Dos carros corriendo uno contra el otro a máxima velocidad. El primero que se sale de la ruta de colisión, pierde. El juego se llama ‘chicken’ (gallina) y, por increíble que parezca, ha sido jugado ya por generaciones.
Se supone que es un juego que sirve para medir el valor de los participantes. En realidad, desde luego, mide su necedad.
Pues bien, con la arbitraria censura planteada contra el primer ministro de Educación en décadas que ha avanzado con resultados importantes en una reforma de nuestra injusta educación pública, dio la impresión de que Fuerza Popular (FP) había decidido ponerse a jugar ‘chicken’ con el gobierno de Pedro Pablo Kuczynski. Después de todo, la moción planteada contra Jaime Saavedra por un tema que ni tenía que ver con la educación ni era razonablemente causa de censura, podía muy bien haber tenido como respuesta del Ejecutivo una cuestión de confianza sobre el Consejo de Ministros. Como se sabe, si esta cuestión de confianza era denegada, se caía el Gabinete, pero quedaba también jaqueado el Congreso ante la opción (constitucional) de su disolución si este volvía a recurrir a otra censura o denegatoria de confianza. Es decir, estallaba una guerra de alta intensidad entre ambos poderes, con consecuencias difíciles de predecir.
Si esto era una “impresión” –aunque fuerte– hasta el viernes pasado, luego de la publicación del ya célebre chat de la bancada fujimorista con su lideresa durante el debate de la interpelación a Saavedra se volvió una certeza.
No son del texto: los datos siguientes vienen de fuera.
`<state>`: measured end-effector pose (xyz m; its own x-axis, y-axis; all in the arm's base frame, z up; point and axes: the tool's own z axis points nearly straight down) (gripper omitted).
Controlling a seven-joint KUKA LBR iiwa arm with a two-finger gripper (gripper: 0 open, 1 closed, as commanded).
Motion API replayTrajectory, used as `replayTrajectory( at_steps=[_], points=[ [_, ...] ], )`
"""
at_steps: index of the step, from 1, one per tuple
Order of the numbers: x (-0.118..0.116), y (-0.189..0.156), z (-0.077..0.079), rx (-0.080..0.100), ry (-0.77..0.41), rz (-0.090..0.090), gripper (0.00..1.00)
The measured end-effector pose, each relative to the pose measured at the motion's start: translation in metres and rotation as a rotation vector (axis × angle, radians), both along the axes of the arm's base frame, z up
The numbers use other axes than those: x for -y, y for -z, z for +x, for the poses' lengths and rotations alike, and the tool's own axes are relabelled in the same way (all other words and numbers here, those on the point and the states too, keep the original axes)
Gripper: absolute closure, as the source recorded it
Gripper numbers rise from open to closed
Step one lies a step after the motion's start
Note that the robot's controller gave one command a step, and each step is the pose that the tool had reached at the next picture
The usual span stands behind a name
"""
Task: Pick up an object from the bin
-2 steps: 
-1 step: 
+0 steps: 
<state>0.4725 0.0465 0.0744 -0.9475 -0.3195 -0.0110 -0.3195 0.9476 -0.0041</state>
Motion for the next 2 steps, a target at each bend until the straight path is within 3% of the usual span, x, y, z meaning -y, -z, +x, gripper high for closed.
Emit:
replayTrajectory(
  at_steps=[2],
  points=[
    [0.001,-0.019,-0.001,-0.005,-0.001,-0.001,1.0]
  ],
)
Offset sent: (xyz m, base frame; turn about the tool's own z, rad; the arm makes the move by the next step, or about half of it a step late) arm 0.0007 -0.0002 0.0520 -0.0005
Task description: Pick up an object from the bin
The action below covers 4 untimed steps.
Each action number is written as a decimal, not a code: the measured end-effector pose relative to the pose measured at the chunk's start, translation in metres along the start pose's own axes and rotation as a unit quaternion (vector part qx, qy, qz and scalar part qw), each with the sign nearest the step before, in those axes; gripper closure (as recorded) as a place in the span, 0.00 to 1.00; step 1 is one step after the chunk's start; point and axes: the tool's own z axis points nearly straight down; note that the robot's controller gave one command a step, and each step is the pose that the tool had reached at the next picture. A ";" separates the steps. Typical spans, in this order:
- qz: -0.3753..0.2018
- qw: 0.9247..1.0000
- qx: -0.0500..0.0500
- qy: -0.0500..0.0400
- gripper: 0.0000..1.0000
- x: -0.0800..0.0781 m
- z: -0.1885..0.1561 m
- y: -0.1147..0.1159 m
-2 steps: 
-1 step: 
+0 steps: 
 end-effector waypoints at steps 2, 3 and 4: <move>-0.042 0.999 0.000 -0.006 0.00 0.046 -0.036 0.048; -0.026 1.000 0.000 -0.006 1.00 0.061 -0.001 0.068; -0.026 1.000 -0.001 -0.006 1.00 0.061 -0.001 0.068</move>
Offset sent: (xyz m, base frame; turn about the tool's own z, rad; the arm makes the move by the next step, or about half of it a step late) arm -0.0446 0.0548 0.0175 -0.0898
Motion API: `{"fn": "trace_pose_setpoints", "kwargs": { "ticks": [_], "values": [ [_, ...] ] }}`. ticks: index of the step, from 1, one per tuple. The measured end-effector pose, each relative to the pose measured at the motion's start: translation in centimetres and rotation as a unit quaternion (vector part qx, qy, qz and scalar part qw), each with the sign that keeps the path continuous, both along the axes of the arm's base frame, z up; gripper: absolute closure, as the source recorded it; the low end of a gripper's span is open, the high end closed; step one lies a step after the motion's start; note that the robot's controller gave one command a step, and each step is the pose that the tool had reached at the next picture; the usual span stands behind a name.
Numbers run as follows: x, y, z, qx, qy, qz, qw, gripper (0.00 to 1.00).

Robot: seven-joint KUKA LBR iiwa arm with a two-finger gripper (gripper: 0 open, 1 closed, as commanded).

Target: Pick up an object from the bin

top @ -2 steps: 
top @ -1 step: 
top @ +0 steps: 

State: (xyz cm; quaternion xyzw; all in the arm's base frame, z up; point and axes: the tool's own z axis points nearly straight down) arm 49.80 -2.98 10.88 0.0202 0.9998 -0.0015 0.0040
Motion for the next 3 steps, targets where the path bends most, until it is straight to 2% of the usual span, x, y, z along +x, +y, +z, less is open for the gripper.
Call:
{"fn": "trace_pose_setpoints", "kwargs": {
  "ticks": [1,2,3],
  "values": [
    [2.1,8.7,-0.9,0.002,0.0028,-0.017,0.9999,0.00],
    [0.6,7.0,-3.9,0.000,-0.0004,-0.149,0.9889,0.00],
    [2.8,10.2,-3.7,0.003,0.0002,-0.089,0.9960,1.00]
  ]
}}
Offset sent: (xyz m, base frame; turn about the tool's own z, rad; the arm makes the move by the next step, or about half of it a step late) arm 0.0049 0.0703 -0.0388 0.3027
Ahí quedaba demostrado por escrito cómo el espíritu detrás de la interpelación era el de un despliegue de bravura adolescente. “Leo que está temblando” escribía uno de los voceros sobre el ministro. “Ya saben con quién se meten”, decía la congresista Chacón. “Estoy orgullosa de la fuerza de nuestro partido”, remataba Keiko Fujimori.
En su discurso de ayer, el presidente se negó a entrar en el juego y responder a una irresponsabilidad con otra, al tiempo que ratificaba su apoyo al ministro y su deseo de que FP recapacite. Al hacerlo, estuvo a la altura de su encargo. No hay que olvidar que los dos autos que acá iban a colisionar –los dos poderes del Estado con capacidad de crear normas– llevan en sus asientos de atrás a todos los peruanos. Y que, si bien buena parte de las consecuencias del enfrentamiento eran imprevisibles, había una que no lo era: todas las reformas que está trabajando el Gobierno y que tan vitalmente necesita el país, particularmente en todo lo que toca a la seguridad y la economía, se verían severamente complicadas o postergadas, si es que no simplemente anuladas por el Congreso.
Por otra parte, al privilegiar la continuidad de estas reformas (incluyendo la de aquella que ha venido dirigiendo el ministro Saavedra), el presidente ha mantenido abierto también el que podría ser el mejor camino hacia una mayor fuerza política suya: el camino de los resultados.
Puede pensarse, por supuesto, que esto ha sido solo el comienzo, que FP podría confundir la madurez mostrada por el presidente con debilidad, y pronto escogería otra víctima ministerial. Surgen, sin embargo, las siguientes preguntas: ¿Cuántas veces puede actuarse públicamente una arbitrariedad como esta sin pagar un precio en el apoyo que se tiene? ¿Realmente puede alguien que en la práctica es el jefe del Congreso jugar al desaparecido y negarse a llegar a acuerdos de gobierno con el Ejecutivo simulando que le tocó un rol secundario? ¿Cuántos de sus seguidores están dispuestos a continuar siéndolo si se sigue viendo que con sus actos –y no solo con sus palabras– la lideresa del fujimorismo aspira solo a poder congratularse del tamaño de su fuerza y no de haberla usado en beneficio del país? Y, en fin, ¿cuánto tiempo puede la cabeza de FP actuar exclusivamente como quien fiscaliza el poder desde afuera, cuando en realidad, por la forma en que este quedó distribuido en las pasadas elecciones, es corresponsable junto con el Ejecutivo de lo que pase con el país en estos cinco años?
Naturalmente, gran parte de la respuesta dependerá de cómo vaya reaccionando nuestra opinión pública. Ello es inevitable y natural: en una democracia, la ciudadanía es, finalmente, la mejor barrera contra el abuso del poder. Ya lo dijo Benjamin Franklin cuando le preguntaron qué forma de gobierno había dado la Convención Constituyente de la que él formó parte a los Estados Unidos: “Una República… si podemos mantenerla”.